Whenever the word "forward" turns up in a line of the data below, copy that line.

(TASK INPUTS)
-.-.-

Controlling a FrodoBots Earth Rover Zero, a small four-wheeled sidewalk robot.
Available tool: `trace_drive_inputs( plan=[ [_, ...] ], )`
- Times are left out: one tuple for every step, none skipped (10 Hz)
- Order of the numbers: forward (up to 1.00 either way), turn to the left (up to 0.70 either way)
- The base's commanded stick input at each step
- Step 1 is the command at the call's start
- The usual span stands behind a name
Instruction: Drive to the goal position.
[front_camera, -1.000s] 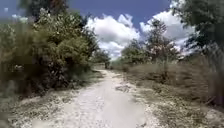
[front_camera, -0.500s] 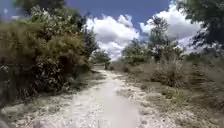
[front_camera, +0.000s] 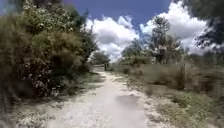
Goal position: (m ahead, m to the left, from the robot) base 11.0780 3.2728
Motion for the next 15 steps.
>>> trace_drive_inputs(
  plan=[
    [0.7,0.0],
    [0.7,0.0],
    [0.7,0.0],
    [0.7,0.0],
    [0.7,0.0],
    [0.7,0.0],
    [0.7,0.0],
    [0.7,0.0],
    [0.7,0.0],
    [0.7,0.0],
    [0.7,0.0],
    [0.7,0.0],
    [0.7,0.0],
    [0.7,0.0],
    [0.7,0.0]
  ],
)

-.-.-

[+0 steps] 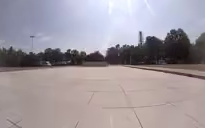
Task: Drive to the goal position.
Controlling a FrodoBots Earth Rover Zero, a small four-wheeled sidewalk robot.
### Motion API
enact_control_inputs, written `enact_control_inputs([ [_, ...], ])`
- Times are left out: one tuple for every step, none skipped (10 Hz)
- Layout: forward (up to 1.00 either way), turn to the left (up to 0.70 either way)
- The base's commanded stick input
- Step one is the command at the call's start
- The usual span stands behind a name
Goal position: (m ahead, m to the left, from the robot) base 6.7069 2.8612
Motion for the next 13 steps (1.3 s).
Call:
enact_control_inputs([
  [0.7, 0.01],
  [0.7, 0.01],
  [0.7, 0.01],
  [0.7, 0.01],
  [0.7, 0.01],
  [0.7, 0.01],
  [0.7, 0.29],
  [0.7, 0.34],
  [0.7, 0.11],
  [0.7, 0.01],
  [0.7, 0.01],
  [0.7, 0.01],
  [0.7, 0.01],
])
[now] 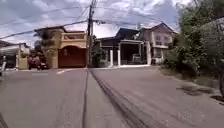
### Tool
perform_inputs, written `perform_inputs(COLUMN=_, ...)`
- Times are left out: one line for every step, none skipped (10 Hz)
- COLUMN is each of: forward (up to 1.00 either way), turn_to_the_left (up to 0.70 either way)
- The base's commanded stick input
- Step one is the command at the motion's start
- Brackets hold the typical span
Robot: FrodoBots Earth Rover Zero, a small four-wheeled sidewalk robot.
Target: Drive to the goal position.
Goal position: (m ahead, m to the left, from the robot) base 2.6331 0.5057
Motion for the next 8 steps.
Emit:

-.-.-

(YOUR SOLUTION)
- Order of the numbers: forward (up to 1.00 either way), turn to the left (up to 0.70 either way)
- Layout: forward (up to 1.00 either way), turn to the left (up to 0.70 either way)
- COLUMN is each of: forward (up to 1.00 either way), turn_to_the_left (up to 0.70 either way)

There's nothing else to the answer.